Salah satu komponen yang membuatnya lolos adalah pemahamannya mengenai pluralisme. “Kalau kita berbicara pluralisme, berarti kita bicara paham. Pluralisme adalah pemahaman mengenai banyaknya perbedaan, dalam hal ini, keagamaan. Religius freedom without looking down or caling down other religions. Pluralisme bermakna bagaimana kita bisa menyelami keseragaman dan tetap harmoni dalam perbedaan, tanpa mengatasnamakan agama-agama yang kita anut, dengan saling menghargai dan menerima satu sama lain tanpa menggunakan seragam agama (Islam, Kristen, dll) tapi bergaunkan Bhinneka (Bhinneka Tunggal Ika)”, jelasnya.
“Alasan ikut event ini karena sesuai dengan background pendidikan saya, pesantren dan IPI sebagai institusi islam dengan (temanya pluralisme), makanya tertarik. Saya mau tahu lebih mengenai Islam diluar penjelasan orangg Islam sendiri dan memperkenalkan Islam tanpa dalil Islam (al-Qur’an dan Hadis) tapi dengan pendekatan akal. Alasan lain juga pastinya ingin buat orang tua bangga dan menangis bahagia”, ungkapnya penuh bahagia.

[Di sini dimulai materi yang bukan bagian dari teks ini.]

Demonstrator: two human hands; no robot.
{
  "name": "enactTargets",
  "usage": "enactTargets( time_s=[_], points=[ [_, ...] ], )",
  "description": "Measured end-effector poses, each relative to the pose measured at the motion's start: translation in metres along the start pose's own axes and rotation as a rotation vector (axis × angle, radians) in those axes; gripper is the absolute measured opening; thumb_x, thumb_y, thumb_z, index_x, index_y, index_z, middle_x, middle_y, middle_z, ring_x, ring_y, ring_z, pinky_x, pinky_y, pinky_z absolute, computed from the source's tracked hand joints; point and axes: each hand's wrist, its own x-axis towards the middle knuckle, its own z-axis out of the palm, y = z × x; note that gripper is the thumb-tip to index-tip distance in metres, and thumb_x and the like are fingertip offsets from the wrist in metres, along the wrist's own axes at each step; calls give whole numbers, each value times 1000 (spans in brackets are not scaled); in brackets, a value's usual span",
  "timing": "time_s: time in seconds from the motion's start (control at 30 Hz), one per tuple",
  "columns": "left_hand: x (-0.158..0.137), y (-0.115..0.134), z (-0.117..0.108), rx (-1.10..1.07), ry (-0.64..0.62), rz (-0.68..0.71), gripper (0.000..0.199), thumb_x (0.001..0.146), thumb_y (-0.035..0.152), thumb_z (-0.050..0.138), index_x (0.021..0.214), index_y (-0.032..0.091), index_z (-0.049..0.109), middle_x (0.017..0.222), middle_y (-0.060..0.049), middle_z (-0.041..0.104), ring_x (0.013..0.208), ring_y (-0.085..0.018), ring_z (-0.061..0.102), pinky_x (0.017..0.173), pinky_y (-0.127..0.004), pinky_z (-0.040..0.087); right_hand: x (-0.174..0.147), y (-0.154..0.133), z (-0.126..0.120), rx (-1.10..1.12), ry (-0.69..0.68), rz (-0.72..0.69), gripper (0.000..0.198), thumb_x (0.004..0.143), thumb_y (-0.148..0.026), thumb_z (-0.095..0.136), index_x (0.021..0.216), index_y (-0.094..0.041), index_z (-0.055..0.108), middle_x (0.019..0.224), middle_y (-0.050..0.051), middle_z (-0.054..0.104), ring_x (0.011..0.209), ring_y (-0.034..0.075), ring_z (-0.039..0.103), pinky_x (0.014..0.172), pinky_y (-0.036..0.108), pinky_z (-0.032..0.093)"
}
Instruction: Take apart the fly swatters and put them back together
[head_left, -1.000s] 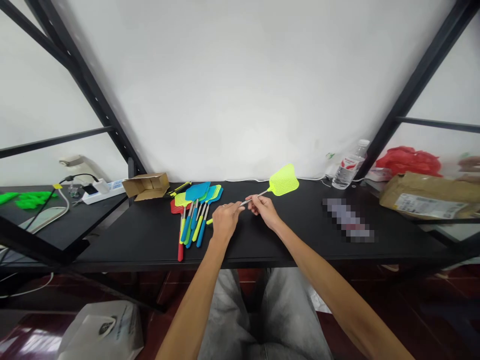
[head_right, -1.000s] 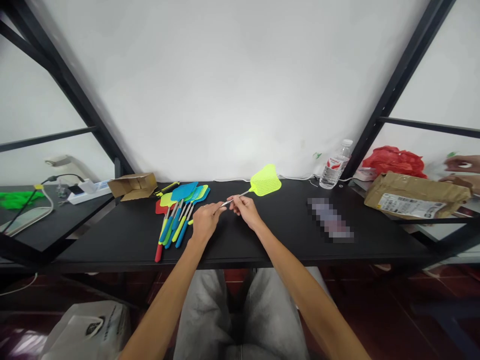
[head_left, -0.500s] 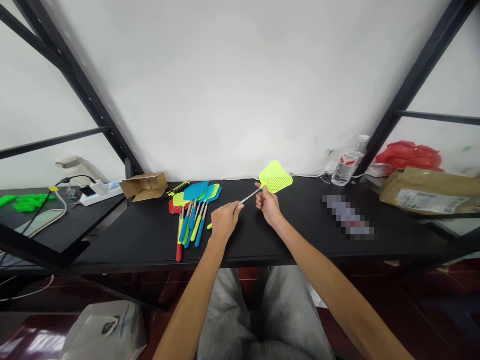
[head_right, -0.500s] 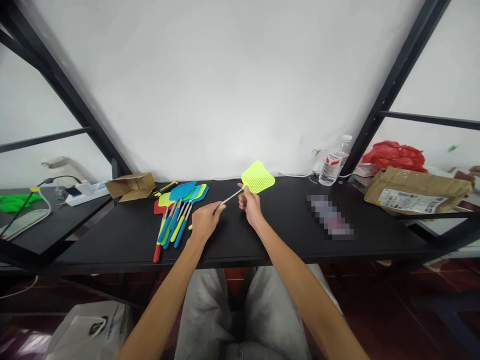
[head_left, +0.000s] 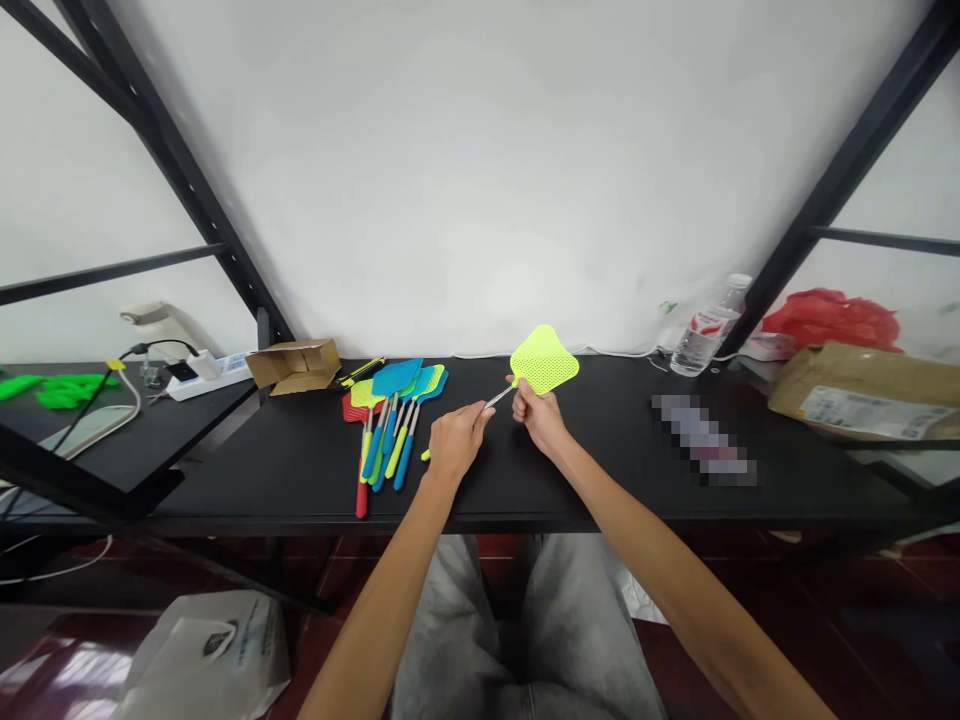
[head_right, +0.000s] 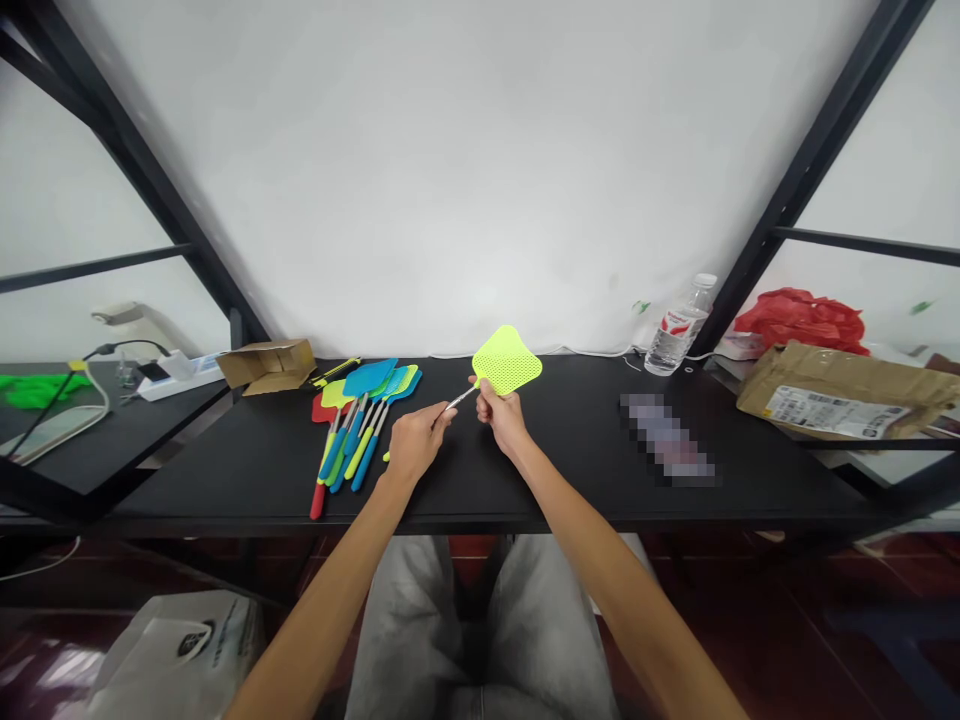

Selain Mursid, peserta yang lolos mewakili Indonesia Timur adalah Maria Sarah Sohia Tay. Sementara dari Indonesia wilayah lainnya adalah Indra, Natalie, dan Reza. Mereka berlima akan berangkat pada tanggal 22 Juni mendatang. Yang akan dilakukan di Amerika nantinya yaitu mengenal budaya U.S. (dari segi agama dan sosial), belajar mengenai kepemimpinan, dan tour. Participants akan melakukan tour ke Salt Lake City, Utah, serta mengeksplor the SUSI theme from different perspectives. The Institute will end in Washington, DC, along with four other SUSI cohorts, for a closing event and opportunity to network with SUSI participants across regions and Institutes.